- Work to be completed -
Write out each line of the entries exactly, starting at the first and finishing with the line that contains "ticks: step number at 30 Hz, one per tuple".

- Materials provided -

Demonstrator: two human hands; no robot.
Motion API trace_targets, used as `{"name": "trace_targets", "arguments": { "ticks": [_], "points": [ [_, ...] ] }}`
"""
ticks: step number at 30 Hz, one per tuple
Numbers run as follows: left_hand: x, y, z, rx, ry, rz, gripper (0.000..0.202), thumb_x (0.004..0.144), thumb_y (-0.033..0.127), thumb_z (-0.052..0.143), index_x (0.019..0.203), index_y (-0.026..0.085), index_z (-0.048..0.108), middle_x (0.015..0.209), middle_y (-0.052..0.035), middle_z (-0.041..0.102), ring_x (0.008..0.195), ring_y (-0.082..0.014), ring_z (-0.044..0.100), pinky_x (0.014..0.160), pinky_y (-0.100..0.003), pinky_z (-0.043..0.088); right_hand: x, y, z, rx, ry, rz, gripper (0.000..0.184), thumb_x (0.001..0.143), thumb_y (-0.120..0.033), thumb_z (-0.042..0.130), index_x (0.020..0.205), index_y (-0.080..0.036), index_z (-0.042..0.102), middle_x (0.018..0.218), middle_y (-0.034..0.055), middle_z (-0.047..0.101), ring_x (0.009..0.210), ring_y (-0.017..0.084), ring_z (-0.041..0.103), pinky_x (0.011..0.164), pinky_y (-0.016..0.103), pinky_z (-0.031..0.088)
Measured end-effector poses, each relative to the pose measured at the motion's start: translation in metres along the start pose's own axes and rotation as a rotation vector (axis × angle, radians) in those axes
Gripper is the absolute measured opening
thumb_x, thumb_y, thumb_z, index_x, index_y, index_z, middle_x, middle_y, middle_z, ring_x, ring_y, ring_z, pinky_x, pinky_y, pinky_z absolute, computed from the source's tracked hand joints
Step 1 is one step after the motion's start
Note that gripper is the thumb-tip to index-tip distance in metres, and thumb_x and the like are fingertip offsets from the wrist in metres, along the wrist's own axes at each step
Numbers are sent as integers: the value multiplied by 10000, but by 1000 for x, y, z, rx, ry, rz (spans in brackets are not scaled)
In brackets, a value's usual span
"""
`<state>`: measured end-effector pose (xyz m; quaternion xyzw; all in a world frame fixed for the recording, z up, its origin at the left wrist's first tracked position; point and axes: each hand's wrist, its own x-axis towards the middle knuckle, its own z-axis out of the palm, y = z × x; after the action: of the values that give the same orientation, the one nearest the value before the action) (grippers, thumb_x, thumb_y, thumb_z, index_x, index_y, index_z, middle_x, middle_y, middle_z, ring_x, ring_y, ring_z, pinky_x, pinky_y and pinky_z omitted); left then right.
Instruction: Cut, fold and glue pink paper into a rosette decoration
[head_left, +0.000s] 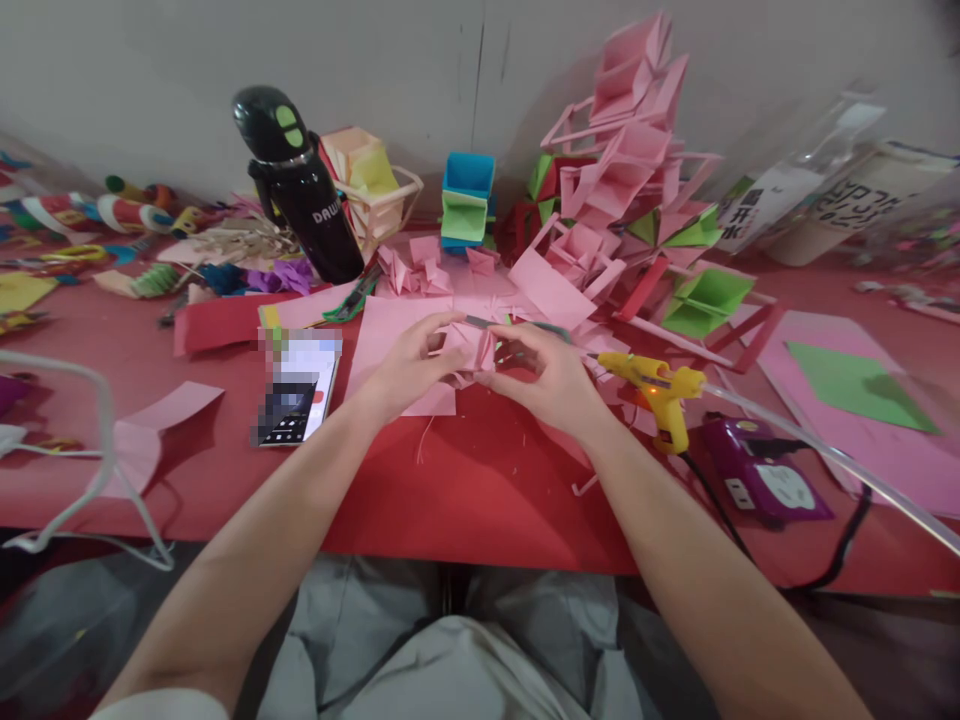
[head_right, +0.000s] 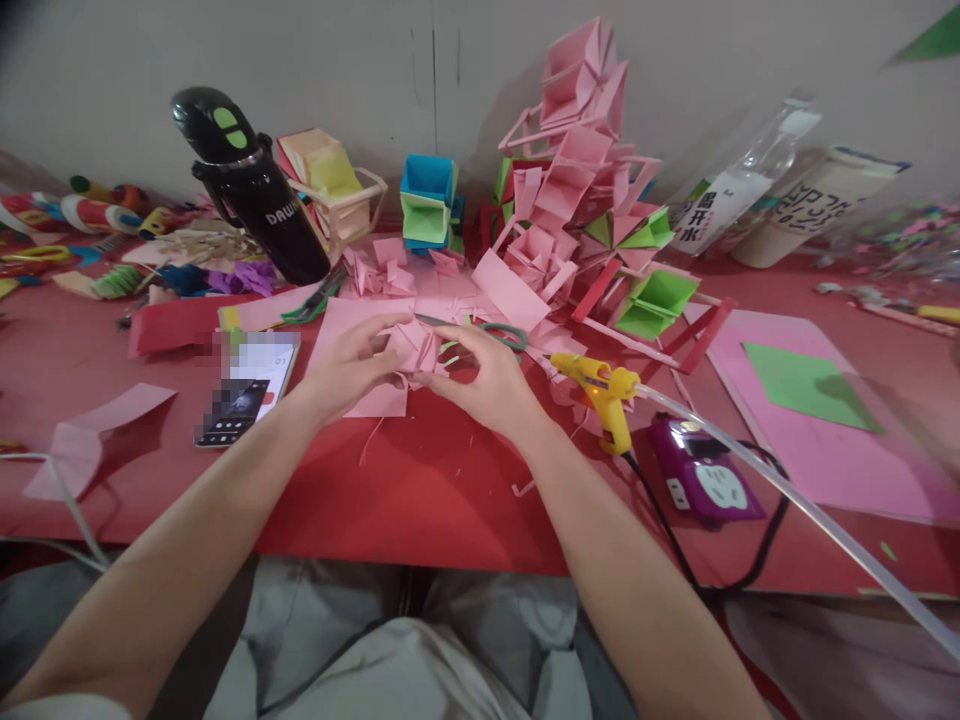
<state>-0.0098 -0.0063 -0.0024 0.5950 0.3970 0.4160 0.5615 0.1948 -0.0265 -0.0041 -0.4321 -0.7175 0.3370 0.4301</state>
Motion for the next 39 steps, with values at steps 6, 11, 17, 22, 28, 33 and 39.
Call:
{"name": "trace_targets", "arguments": {
  "ticks": [6, 11, 17, 22, 28, 33, 39],
  "points": [
    [1, 0, -1, 77, -30, 124, 708, 664, 280, 876, 1300, 222, 568, 1392, -120, 533, 1186, -244, 574, 889, -334, 543, 3, -1, -2, 137, 18, 120, 521, 703, -470, 835, 1122, -205, 678, 1089, 78, 696, 903, 207, 679, 842, 378, 592],
    [0, 2, -1, 18, -40, 151, 631, 677, 256, 867, 1245, 194, 600, 1323, -111, 588, 1102, -221, 626, 871, -325, 558, 5, -5, -3, 196, 1, 158, 486, 668, -433, 857, 1049, -186, 683, 1023, 73, 701, 889, 202, 669, 796, 357, 584],
    [0, 2, -3, -24, -80, 140, 644, 670, 242, 869, 1248, 176, 595, 1285, -121, 613, 1122, -234, 631, 907, -343, 548, 5, -7, -5, 278, -49, 193, 441, 660, -383, 861, 1008, -195, 666, 968, 51, 703, 882, 191, 676, 810, 350, 580],
    [1, 1, -4, -34, -102, 146, 627, 671, 243, 867, 1234, 181, 600, 1200, -104, 655, 1079, -225, 654, 904, -349, 550, 5, -7, -5, 295, -57, 214, 439, 649, -383, 862, 996, -205, 661, 954, 40, 704, 870, 188, 674, 829, 365, 580],
    [1, 2, -4, -43, -111, 150, 610, 669, 221, 863, 1218, 174, 601, 1229, -103, 648, 1049, -209, 665, 909, -345, 551, 6, -6, -5, 279, -51, 234, 464, 644, -378, 860, 1016, -194, 653, 989, 53, 710, 888, 193, 680, 860, 376, 568],
    [0, 5, -4, 24, -110, 138, 581, 673, 210, 855, 1200, 181, 611, 1191, -92, 671, 1007, -198, 673, 885, -333, 559, 6, -7, -5, 302, -55, 234, 462, 629, -362, 868, 1003, -201, 649, 1027, 60, 723, 906, 202, 695, 887, 390, 568],
    [0, 3, -6, -20, -116, 120, 607, 662, 223, 862, 1216, 182, 617, 1172, -94, 671, 1001, -200, 676, 883, -351, 551, 5, -5, -6, 348, -56, 294, 463, 616, -369, 884, 1000, -204, 686, 989, 44, 736, 900, 199, 694, 857, 378, 574]
  ]
}}
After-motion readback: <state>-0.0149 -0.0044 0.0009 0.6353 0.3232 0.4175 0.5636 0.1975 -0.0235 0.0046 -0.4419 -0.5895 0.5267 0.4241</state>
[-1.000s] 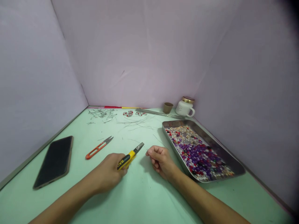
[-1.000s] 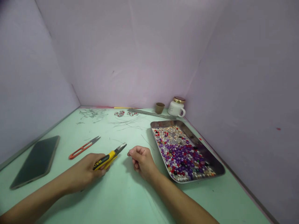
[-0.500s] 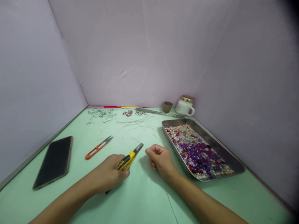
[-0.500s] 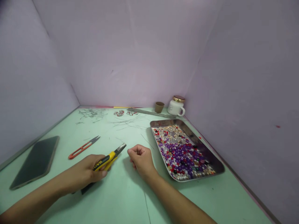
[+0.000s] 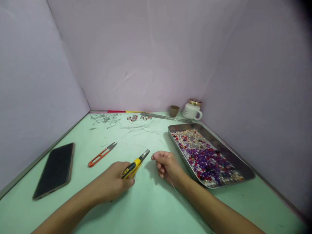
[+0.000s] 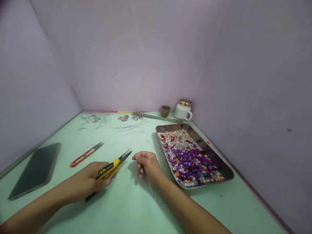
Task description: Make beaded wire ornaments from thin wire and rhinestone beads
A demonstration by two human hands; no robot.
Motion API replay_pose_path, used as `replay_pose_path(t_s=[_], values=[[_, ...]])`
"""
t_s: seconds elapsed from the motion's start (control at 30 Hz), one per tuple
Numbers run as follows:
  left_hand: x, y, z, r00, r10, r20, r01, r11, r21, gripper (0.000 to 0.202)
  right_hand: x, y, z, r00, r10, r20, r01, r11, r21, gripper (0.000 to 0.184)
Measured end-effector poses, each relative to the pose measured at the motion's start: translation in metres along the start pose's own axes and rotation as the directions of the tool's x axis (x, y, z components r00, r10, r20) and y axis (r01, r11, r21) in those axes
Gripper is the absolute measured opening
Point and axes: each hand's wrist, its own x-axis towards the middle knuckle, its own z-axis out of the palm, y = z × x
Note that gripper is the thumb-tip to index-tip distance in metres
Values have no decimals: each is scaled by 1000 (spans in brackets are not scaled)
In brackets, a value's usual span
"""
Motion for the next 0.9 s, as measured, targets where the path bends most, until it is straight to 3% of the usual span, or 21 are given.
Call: replay_pose_path(t_s=[0.2,0.7,0.9], values=[[3,-1,0,1000,5,-8,-5,1000,-8,9,0,-6,-2,996,56,75,-59,997,51,14],[5,-6,5,998,11,-62,-6,997,71,4,0,-6,0,994,66,82,-67,998,6,15],[5,0,-1,1000,-4,-12,4,1000,25,10,-1,-3,-2,995,18,103,-17,1000,-16,16]])
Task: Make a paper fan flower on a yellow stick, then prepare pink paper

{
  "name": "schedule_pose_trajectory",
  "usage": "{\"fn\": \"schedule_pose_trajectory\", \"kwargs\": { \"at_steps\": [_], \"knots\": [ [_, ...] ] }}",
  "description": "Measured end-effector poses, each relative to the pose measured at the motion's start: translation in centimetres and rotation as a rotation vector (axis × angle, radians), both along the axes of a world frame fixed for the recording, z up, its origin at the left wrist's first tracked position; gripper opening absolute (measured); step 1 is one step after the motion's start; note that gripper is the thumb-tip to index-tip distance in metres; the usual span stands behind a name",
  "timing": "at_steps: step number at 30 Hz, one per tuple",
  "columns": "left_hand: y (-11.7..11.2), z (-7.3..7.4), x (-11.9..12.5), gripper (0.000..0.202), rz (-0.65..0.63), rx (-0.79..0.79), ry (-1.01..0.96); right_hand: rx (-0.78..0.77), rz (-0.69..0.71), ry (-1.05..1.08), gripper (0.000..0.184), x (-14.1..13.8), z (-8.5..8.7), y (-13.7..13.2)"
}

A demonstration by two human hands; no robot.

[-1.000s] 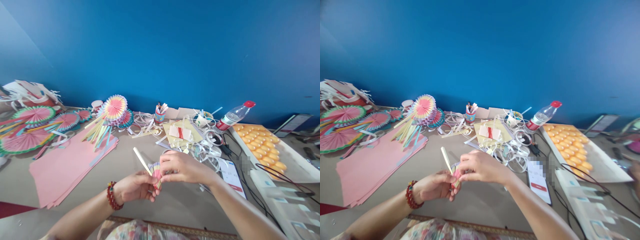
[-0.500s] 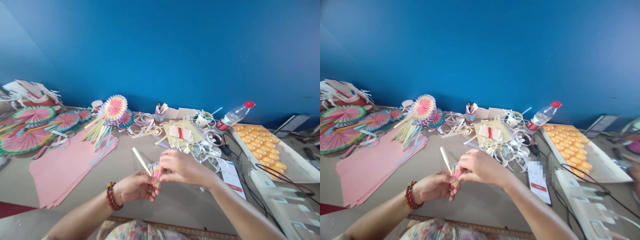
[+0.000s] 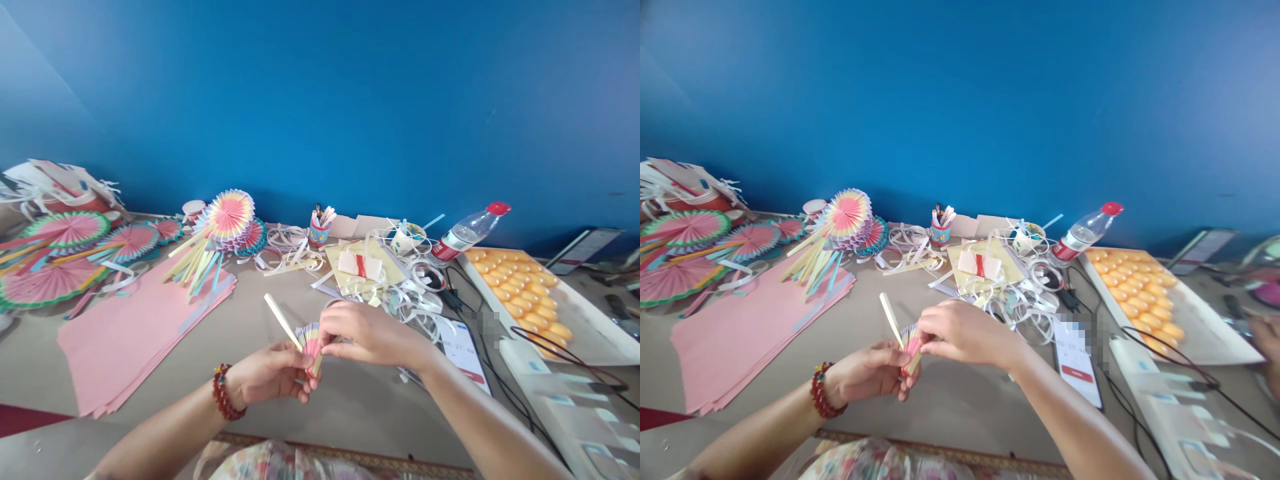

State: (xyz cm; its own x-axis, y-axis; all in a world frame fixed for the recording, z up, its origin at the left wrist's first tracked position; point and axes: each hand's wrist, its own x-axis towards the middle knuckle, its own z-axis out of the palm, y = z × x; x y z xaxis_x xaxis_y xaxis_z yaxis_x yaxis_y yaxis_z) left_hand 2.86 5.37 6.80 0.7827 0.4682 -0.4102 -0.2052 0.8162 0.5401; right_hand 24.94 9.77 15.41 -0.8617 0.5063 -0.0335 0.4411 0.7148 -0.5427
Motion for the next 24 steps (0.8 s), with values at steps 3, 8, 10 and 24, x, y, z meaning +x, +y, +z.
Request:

- Exercise solution -
Demonstrator: two human hands; no robot.
Motion API trace_targets, used as `{"name": "trace_targets", "arguments": { "ticks": [_], "points": [ [_, ...] ] }}`
"""
ticks: step number at 30 Hz, one per tuple

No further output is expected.